- Work task
Line by line, set down all the data below exactly, omitting any picture.
Top of Supplied information
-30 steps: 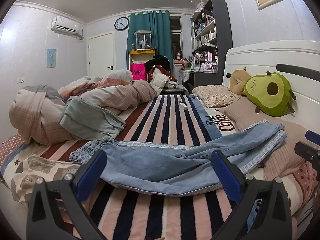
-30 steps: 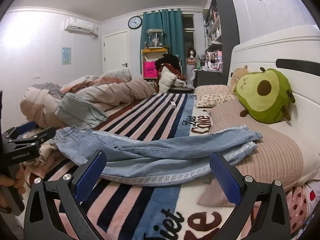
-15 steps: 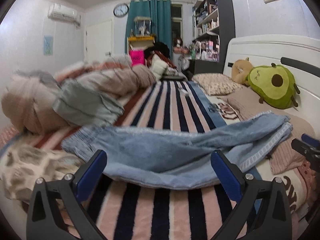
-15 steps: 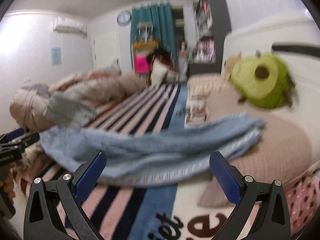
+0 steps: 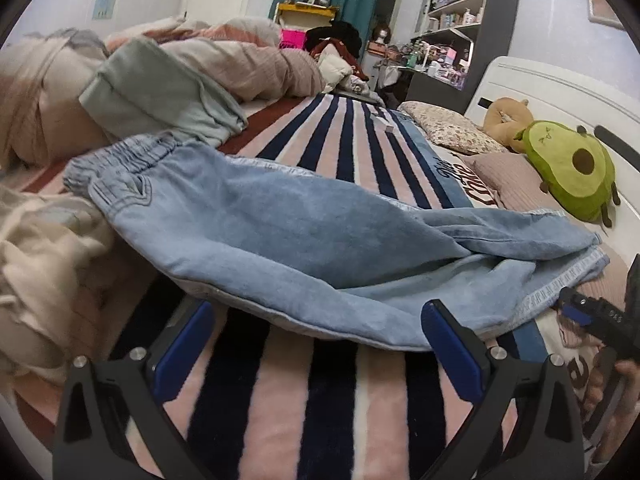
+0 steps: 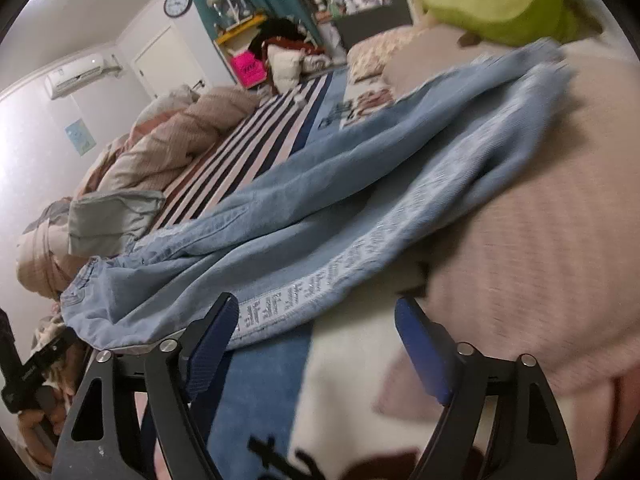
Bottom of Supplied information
- Written response
-30 steps: 
-30 steps: 
-15 steps: 
-15 steps: 
+0 steps: 
+0 steps: 

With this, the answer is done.